ASSIGNMENT: When the line with "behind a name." appears below, start repeating lines exactly, and keep going through the line with "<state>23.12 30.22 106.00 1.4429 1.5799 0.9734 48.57"; add nothing outside that span.

[RECORDED DATA — start]

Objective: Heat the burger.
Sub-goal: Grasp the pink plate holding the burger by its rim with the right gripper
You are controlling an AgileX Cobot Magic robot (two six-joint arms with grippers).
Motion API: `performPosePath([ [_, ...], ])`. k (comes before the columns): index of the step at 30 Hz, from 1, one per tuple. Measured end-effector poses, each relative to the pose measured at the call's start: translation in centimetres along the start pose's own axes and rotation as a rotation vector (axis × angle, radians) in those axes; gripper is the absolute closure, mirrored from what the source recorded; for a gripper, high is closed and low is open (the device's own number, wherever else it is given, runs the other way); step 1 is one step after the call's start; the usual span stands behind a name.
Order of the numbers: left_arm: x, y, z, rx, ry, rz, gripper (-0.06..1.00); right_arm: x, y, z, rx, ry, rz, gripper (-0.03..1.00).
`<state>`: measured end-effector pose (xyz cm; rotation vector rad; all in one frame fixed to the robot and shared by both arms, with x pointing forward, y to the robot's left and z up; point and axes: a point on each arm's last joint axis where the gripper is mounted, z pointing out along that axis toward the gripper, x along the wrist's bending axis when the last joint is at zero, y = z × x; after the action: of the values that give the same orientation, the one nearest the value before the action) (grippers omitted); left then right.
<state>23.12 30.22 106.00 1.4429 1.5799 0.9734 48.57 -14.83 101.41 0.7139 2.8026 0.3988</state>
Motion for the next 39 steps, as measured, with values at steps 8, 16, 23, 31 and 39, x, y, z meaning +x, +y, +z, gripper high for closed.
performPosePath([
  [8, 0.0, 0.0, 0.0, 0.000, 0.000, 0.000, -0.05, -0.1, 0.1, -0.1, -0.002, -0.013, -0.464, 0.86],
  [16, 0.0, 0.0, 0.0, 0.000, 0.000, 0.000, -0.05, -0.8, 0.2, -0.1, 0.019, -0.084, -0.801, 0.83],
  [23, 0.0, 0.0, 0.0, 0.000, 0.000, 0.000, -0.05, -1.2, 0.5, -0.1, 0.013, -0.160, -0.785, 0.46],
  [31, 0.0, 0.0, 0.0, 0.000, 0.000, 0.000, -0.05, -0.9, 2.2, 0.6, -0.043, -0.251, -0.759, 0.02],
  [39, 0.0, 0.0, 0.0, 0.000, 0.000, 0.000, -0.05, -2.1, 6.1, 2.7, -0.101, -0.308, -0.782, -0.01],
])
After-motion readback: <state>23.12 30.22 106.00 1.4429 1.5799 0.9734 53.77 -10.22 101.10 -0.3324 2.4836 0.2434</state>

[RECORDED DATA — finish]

SOLUTION:
Motion API: `performPosePath([ [_, ...], ])`. k (comes before the columns): index of the step at 30 Hz, from 1, one per tuple. Measured end-effector poses, each relative to the pose measured at the call's start: translation in centimetres along the start pose's own axes and rotation as a rotation vector (axis × angle, radians) in those axes; gripper is the absolute closure, mirrored from what the source recorded; for a gripper, high is closed and low is open (the device's own number, wherever else it is given, runs the other way); step 1 is one step after the call's start; the usual span stands behind a name.
Order of the numbers: left_arm: x, y, z, rx, ry, rz, gripper (-0.06..1.00); right_arm: x, y, z, rx, ry, rz, gripper (-0.03..1.00).
`<state>`: measured end-effector pose (xyz cm; rotation vector rad; all in one frame fixed to the robot and shared by both arms, with x pointing forward, y to the robot's left and z up; point and axes: a point on each arm's last joint axis where the gripper is mounted, z pointing out along that axis toward the gripper, x along the wrist's bending axis when the last joint is at zero, y = z × x; after the action: of the values that give the same orientation, the one nearest the value before the action) (grippers omitted); left then right.
<state>23.12 30.22 106.00 1.4429 1.5799 0.9734 48.57 -14.83 101.41 0.7139 2.8026 0.3988</state>

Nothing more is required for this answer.